Task goal: Your task is to reproduce, exactly and only, the lines running from the line containing "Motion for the" to the end of the data below, both included.

□ □ □ □ □

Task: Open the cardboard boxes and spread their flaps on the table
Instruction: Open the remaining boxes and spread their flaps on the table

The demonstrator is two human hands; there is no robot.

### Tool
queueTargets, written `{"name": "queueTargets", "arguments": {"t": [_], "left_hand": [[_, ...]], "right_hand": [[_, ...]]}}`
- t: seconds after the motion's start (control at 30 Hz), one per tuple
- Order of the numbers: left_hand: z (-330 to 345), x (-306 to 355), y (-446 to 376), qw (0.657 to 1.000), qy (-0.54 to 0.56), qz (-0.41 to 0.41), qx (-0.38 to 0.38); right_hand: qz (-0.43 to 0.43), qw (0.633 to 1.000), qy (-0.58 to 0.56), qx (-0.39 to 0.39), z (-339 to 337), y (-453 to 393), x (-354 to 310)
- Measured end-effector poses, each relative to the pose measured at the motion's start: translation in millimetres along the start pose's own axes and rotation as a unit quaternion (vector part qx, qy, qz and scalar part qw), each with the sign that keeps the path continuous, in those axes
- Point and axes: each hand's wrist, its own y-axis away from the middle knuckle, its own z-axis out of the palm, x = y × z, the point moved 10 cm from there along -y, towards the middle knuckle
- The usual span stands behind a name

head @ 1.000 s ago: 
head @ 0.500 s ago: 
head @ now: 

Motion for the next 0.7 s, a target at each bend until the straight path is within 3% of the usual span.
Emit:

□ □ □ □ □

The answer:
Motion for the next 0.7 s, a target at each bend until the straight path is within 3% of the usual span.
Emit:

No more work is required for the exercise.